Ideas and Their Consequences
Christian tradition gave us many scientists. We must once again embrace that tradition.
Last night, I was on a Zoom call to pray for my Bible study leader’s health. He’s in the hospital on a ventilator, sick with covid. We prayed for a miracle. But I couldn’t help but think that the miracle happened a year ago when scientists used their God-given skills to create a vaccine to save us from this disease.
That’s the irony of this whole thing. Many conservative Christians are quick to dismiss the advances of science, relying instead on God to save them, or they fear that science has produced the “mark of the beast” mentioned in the book of Revelation. Yet when they get sick, they pray that God would use science to save them. Paul Krugman’s latest column, “The Quiet Rage of the Responsible,” and a New York Times video about “freedom” in Arkansas capture some of this irony well.
It reminds me of that story where the man was sitting on his roof in a flood. A boat came by, but the man said he was waiting for God to save him. Again and again a boat came by. But when the man finally met God, he asked why God didn’t save him.
I was angry on the call. I’ve been angry the past few days. The spike we’re seeing now—the weary hospital workers, the lack of beds, the dying patients—was completely preventable. We have the antidote, blessed to us from the hands of science, guided by the hand of God.
Conservative Christians forget that their tradition has spawned some of the greatest scientists in history, not to mention our greatest universities—like Oxford and Cambridge, Harvard and Yale—as well as the greatest hospitals.
For example, Robert Boyle, the seventeenth-century chemist whose law you learn about in the tenth grade, spent his life integrating science and Christianity. George Boole, the mathematician from whom we get Boolean logic and modern computer programming, was fascinated with Christianity; I’ve heard that his views on logic grew from his attempt at resolving the logical nature of the Trinity. Isaac Newton spent much of his time studying Christianity. Even many contemporary scientists, including Francis Collins, who led the Human Genome Project, is a noted Christian who even cared for Christopher Hitchens as he lay dying.

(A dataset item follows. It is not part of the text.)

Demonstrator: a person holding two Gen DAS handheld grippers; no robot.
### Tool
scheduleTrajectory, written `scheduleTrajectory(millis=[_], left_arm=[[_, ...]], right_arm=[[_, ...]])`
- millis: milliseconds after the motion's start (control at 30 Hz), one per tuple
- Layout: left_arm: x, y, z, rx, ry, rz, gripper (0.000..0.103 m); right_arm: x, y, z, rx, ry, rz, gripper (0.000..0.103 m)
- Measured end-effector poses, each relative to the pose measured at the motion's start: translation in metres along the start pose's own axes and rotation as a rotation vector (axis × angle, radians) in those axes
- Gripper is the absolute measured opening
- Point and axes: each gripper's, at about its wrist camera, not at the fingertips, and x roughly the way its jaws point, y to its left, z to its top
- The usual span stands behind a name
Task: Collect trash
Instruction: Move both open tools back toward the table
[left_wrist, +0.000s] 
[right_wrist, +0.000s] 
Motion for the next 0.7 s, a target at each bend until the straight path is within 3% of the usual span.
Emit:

The road of the Christian tradition runs right through many other great minds in Western thought—Augustine, Aquinas, Calvin, Leibniz, Kierkegaard, and many more—who have literally erected the intellectual frameworks from which we received political freedom, democracy, capitalism, and more.
Unfortunately, Christian culture seems to have lost sight of our extraordinary heritage, and that side road requires a toll: 628,285 American lives.